A recently published report found that despite the 2016 refugee deal between the EU and Turkey, only 189 irregular migrants who crossed the Aegean Sea to Greece were returned to Turkey last year. Under the deal, Turkey has promised to stop the flow of Syrian migrants travelling to the EU.
The Greek ministry of national defense said it has equipped fisherman to engage in border patrol activities, as the border region’s network of canals are difficult to control.
“They even threaten us on Greek territory. I was on the river and was ready to cast my nets when I was approached by Turkish soldiers from the other shore.
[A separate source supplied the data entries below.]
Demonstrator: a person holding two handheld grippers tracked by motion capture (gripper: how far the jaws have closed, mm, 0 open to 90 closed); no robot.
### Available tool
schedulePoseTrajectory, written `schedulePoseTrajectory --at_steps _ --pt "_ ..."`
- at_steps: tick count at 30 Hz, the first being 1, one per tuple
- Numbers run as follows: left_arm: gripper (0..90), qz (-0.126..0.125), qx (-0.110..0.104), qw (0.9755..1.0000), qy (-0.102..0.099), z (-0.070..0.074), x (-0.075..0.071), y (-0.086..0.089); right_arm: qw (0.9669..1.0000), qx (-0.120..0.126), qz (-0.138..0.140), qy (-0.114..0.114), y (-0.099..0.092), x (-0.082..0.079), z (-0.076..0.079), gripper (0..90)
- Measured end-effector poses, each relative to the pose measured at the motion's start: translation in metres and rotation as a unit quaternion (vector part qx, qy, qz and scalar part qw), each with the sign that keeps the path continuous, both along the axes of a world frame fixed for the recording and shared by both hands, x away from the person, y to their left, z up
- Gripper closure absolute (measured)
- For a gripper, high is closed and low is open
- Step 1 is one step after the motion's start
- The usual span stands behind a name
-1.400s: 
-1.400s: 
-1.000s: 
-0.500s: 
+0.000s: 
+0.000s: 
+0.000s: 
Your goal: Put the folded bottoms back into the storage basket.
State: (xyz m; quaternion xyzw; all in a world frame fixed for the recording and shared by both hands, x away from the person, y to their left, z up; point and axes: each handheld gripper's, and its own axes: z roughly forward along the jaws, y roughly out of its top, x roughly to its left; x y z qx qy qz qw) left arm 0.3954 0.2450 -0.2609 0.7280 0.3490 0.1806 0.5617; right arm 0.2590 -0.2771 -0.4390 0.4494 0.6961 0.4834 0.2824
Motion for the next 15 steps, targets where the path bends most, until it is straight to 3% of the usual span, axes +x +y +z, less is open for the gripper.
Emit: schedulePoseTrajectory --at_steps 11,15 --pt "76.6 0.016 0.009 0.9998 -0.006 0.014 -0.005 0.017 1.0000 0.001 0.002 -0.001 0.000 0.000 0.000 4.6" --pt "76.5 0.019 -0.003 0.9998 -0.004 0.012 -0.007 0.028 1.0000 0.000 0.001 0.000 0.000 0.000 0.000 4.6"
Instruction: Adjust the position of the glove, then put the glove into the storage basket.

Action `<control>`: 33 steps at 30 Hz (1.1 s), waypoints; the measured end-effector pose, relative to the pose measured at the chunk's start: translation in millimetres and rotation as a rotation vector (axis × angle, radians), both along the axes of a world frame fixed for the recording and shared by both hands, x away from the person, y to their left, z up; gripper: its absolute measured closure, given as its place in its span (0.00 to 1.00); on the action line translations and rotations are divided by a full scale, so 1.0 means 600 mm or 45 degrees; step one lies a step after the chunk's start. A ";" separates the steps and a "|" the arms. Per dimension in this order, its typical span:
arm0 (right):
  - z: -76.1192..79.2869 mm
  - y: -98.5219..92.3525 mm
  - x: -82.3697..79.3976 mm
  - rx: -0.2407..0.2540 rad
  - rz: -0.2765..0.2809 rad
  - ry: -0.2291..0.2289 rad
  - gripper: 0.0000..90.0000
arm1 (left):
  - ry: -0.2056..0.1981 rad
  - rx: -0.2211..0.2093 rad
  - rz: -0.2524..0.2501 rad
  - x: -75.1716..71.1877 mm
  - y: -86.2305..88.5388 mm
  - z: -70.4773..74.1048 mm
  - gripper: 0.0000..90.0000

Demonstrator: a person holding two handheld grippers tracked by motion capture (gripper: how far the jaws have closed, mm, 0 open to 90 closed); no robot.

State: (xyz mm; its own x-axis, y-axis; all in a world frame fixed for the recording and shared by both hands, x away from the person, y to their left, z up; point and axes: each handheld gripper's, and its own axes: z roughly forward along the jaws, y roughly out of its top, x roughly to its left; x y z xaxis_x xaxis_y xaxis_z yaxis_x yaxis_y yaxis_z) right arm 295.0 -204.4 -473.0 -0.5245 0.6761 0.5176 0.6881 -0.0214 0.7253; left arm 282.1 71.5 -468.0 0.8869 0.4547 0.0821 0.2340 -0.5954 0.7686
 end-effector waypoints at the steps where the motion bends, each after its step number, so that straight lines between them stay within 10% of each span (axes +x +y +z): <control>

They fixed weapons on me immediately and said, ‘This is Turkey.’ But I was at least 100 meters from the border”, a local fishermen said.
The move comes in time of rising tensions between the two countries over a geopolitical conflict. On 31 January, a Turkish research vessel violated the boundaries of Greece’s continental shelf, while operating south of the island of Kastellorizo.
Turkey has angered the West by signing a maritime deal with Libya, which gives Turkey access to an economic zone across the Mediterranean. It however, violates international law and goes against the sovereign rights of other countries, including Greece.
The Greek government hopes that the crisis can be avoided if the maritime deal is cancelled through peace negotiations. However, cancellation is highly unlikely as the establishment of the deal is one of the major objectives of Turkey’s intervention in the Libyan crisis.
The EU has also prepared sanctions against Turkey over its exploratory gas drilling off the coast of Cyprus, where the Greek Cypriots claim exclusive economic rights. Turkey claims it is drilling within its territorial rights and that Turkish Cypriots have the same rights as Greek Cypriots.